In core wars, AMD carves out some open field

AMD added a triple-core processor to its desktop roadmap and could find itself with some open field in the core wars. The processor, the AMD Phenom, has three brains--computational cores on a single die of silicon.

AMD added a triple-core processor to its desktop roadmap and could find itself with some open field in the core wars.

The processor, the AMD Phenom, has three brains--computational cores on a single die of silicon. AMD says it plans to offer the chip beginning in the first quarter of 2008. AMD Phenom quad-core processors remain on schedule, says AMD.

So why bother with a triple-core chip? That's easy. It squeezes Intel's low-end dual-core lineup.

Think about it. You're buying a desktop. You have a set budget. A quad-core is out of reach so what's better three brains or two?

From a strategy perspective, AMD's triple core offering makes sense since it carves out some open field. An open field means you have more pricing power that can be used to boost average selling prices.

Ed Burnette quotes Simon Solotko, desktop brand manager at AMD:

In general, we will position this product above more-or-less all existing dual-core products in-market.
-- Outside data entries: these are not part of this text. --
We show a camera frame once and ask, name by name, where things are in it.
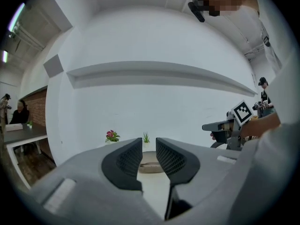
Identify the person's grey shirt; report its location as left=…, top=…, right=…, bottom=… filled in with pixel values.
left=227, top=5, right=300, bottom=225

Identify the person's right forearm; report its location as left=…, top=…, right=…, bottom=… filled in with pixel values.
left=240, top=112, right=281, bottom=138

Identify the grey wall panel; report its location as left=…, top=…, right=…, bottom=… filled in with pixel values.
left=43, top=53, right=65, bottom=78

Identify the green succulent in white pot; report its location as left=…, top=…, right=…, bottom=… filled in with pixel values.
left=142, top=131, right=153, bottom=152

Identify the pink flower potted plant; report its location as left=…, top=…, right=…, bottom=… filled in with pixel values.
left=105, top=129, right=121, bottom=145

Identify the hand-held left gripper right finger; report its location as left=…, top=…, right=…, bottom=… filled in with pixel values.
left=155, top=137, right=241, bottom=225

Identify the dark table with white legs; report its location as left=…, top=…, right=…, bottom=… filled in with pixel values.
left=3, top=123, right=49, bottom=166

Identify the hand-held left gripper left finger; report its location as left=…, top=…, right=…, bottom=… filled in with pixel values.
left=27, top=137, right=165, bottom=225

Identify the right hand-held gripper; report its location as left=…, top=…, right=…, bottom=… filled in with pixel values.
left=202, top=99, right=255, bottom=151

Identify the white flat box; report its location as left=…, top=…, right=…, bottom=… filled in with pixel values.
left=4, top=123, right=24, bottom=132

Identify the black head-worn camera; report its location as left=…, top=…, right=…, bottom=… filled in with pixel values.
left=187, top=0, right=206, bottom=23
And that will be borne out by many of the performance benefits which we’ll demonstrate. I think that in general, it’s a smart insertion point that has the opportunity, frankly, to help AMD in the space where, over the past twelve months, we’ve been relatively weak - which is high-end dual-core.

Hard to argue with that logic.

Meanwhile, there's plenty of room for a triple-core processor. Mercury Research reckons that quad-core processors accounted for less than two percent of desktop shipments in the second quarter. There's clearly room for a little more multi-core love.

AMD (all resources) says the Phenom will allow for more multitasking and multi-threaded applications. All true, but the decision at the point of purchase will be something like this: You can't afford a quad-core, a triple core is a little more expensive than a dual core so you'll go for the three brains. The rest of the performance argument--Direct Connect Architecture, integrated memory, L3 cache etc.--will make the average PC buyer glaze over. If you can't afford four brains, three is better than two.